■ **Exercise description**: Each line below must be reproduced exactly as it stands. Pictures stay out of the copy.

■ **Provided material**:
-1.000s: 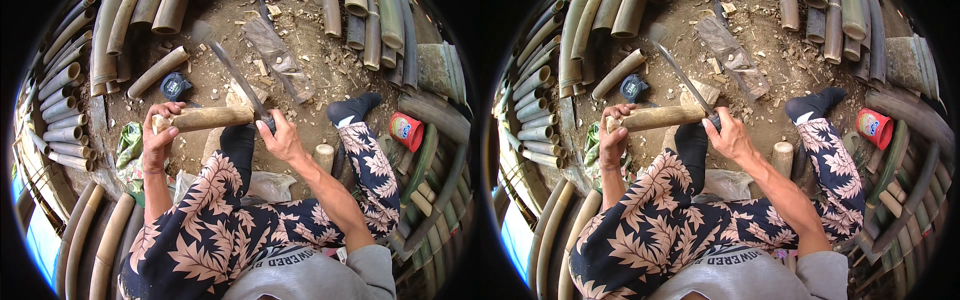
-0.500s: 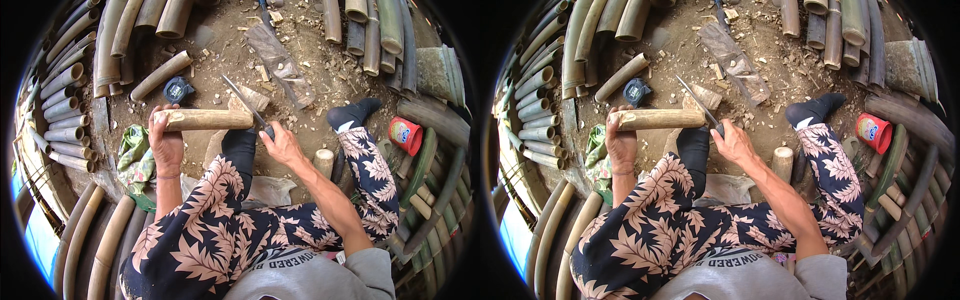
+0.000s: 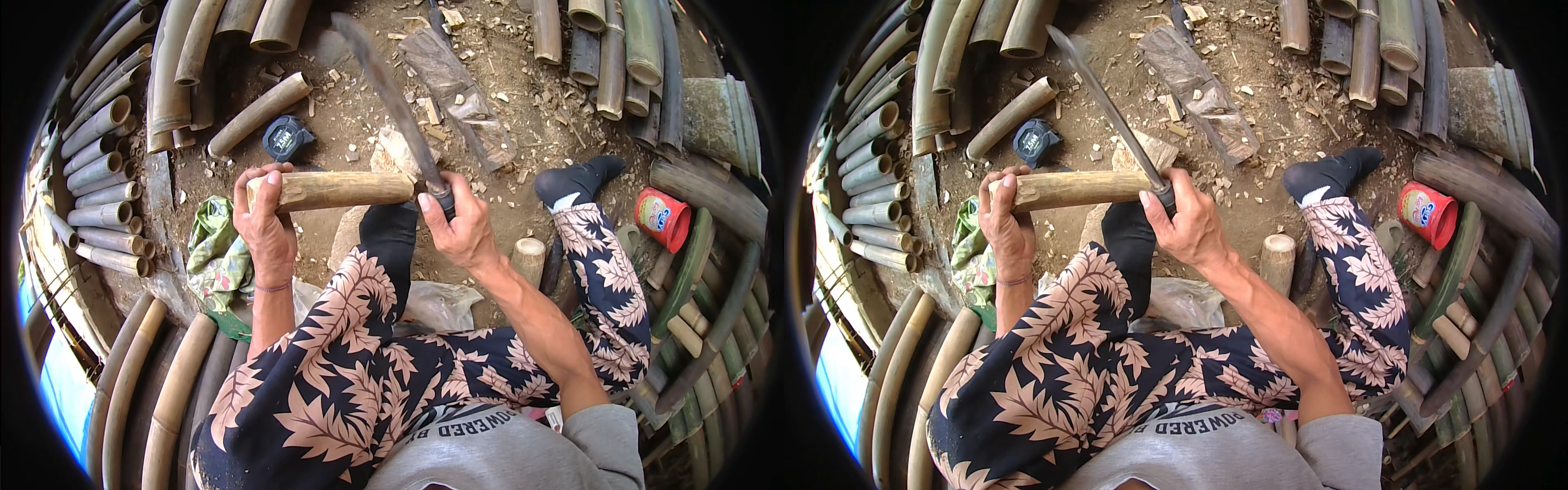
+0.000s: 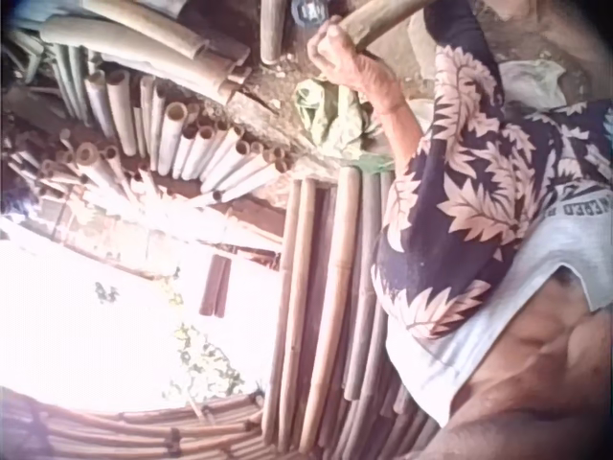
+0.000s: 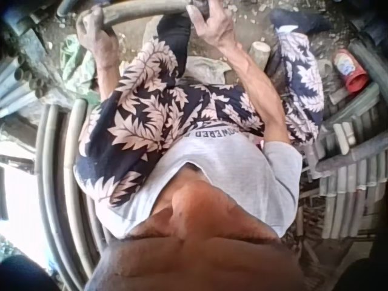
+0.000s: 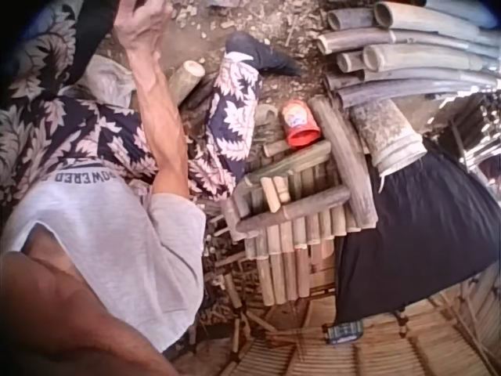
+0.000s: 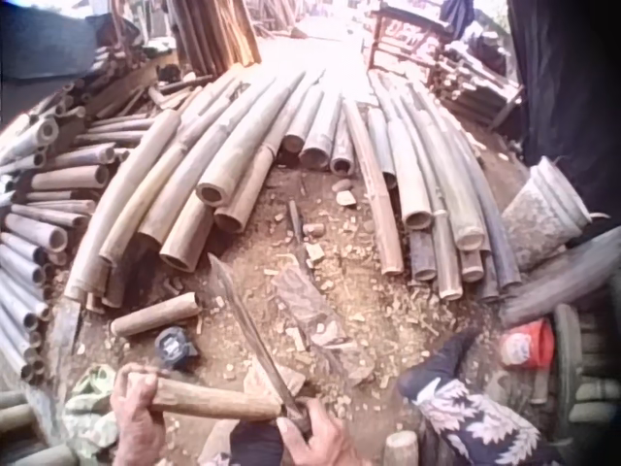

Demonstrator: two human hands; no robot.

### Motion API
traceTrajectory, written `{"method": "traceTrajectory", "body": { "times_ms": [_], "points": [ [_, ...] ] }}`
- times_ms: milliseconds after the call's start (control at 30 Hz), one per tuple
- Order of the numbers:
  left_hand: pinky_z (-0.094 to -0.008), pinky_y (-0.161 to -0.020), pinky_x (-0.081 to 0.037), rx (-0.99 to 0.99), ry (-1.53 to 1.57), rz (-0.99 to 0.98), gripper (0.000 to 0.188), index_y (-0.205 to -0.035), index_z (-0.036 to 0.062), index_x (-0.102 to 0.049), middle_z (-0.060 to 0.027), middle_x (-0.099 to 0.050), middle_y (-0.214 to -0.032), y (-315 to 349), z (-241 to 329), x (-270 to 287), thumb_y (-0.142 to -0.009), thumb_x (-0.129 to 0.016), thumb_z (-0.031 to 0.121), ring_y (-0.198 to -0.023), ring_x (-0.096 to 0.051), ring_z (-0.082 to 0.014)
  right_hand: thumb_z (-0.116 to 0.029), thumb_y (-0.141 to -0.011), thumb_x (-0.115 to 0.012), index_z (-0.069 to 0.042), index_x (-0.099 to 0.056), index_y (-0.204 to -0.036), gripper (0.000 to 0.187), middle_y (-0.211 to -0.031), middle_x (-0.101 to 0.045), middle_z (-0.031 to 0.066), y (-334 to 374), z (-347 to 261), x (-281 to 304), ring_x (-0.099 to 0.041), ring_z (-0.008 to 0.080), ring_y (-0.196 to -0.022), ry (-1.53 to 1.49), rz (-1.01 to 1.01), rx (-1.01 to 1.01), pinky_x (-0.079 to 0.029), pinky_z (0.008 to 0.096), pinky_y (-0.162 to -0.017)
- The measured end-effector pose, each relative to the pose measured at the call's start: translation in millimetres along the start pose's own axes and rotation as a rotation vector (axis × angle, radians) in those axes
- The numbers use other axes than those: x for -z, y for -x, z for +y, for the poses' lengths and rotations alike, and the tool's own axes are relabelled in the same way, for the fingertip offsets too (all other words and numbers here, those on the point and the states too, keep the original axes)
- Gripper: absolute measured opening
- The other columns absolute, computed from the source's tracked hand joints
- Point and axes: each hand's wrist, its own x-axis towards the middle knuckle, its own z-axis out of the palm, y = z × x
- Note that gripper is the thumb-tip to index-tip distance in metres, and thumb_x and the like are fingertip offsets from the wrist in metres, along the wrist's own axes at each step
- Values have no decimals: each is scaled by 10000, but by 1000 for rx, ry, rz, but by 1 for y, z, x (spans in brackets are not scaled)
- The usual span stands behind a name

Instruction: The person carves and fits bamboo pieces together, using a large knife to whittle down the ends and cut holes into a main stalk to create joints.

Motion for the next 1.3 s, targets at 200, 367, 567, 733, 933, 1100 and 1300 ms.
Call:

■ **Finished exercise**:
-1.000s: 
-0.500s: 
+0.000s: 
+0.000s: 
+0.000s: 
+0.000s: 
+0.000s: 

Demonstrator: two human hands; no robot.

### Motion API
traceTrajectory, written `{"method": "traceTrajectory", "body": { "times_ms": [_], "points": [ [_, ...] ] }}`
- times_ms: milliseconds after the call's start (control at 30 Hz), one per tuple
- Order of the numbers:
  left_hand: pinky_z (-0.094 to -0.008), pinky_y (-0.161 to -0.020), pinky_x (-0.081 to 0.037), rx (-0.99 to 0.99), ry (-1.53 to 1.57), rz (-0.99 to 0.98), gripper (0.000 to 0.188), index_y (-0.205 to -0.035), index_z (-0.036 to 0.062), index_x (-0.102 to 0.049), middle_z (-0.060 to 0.027), middle_x (-0.099 to 0.050), middle_y (-0.214 to -0.032), y (-315 to 349), z (-241 to 329), x (-270 to 287), thumb_y (-0.142 to -0.009), thumb_x (-0.129 to 0.016), thumb_z (-0.031 to 0.121), ring_y (-0.198 to -0.023), ring_x (-0.096 to 0.051), ring_z (-0.082 to 0.014)
  right_hand: thumb_z (-0.116 to 0.029), thumb_y (-0.141 to -0.011), thumb_x (-0.115 to 0.012), index_z (-0.069 to 0.042), index_x (-0.099 to 0.056), index_y (-0.204 to -0.036), gripper (0.000 to 0.187), middle_y (-0.211 to -0.031), middle_x (-0.101 to 0.045), middle_z (-0.031 to 0.066), y (-334 to 374), z (-347 to 261), x (-281 to 304), ring_x (-0.099 to 0.041), ring_z (-0.008 to 0.080), ring_y (-0.196 to -0.022), ry (-1.53 to 1.49), rz (-1.01 to 1.01), rx (-1.01 to 1.01), pinky_x (-0.079 to 0.029), pinky_z (0.008 to 0.096), pinky_y (-0.162 to -0.017)
- The measured end-effector pose, each relative to the pose measured at the call's start: translation in millimetres along the start pose's own axes and rotation as a rotation vector (axis × angle, radians) in those axes
- The numbers use other axes than those: x for -z, y for -x, z for +y, for the poses' lengths and rotations alike, and the tool's own axes are relabelled in the same way, for the fingertip offsets too (all other words and numbers here, those on the point and the states too, keep the original axes)
- Gripper: absolute measured opening
- The other columns absolute, computed from the source's tracked hand joints
- Point and axes: each hand's wrist, its own x-axis towards the middle knuckle, its own z-axis out of the palm, y = z × x
- Note that gripper is the thumb-tip to index-tip distance in metres, and thumb_x and the like are fingertip offsets from the wrist in metres, along the wrist's own axes at each step
- Values have no decimals: each is scaled by 10000, but by 1000 for rx, ry, rz, but by 1 for y, z, x (spans in brackets are not scaled)
- The usual span stands behind a name

Instruction: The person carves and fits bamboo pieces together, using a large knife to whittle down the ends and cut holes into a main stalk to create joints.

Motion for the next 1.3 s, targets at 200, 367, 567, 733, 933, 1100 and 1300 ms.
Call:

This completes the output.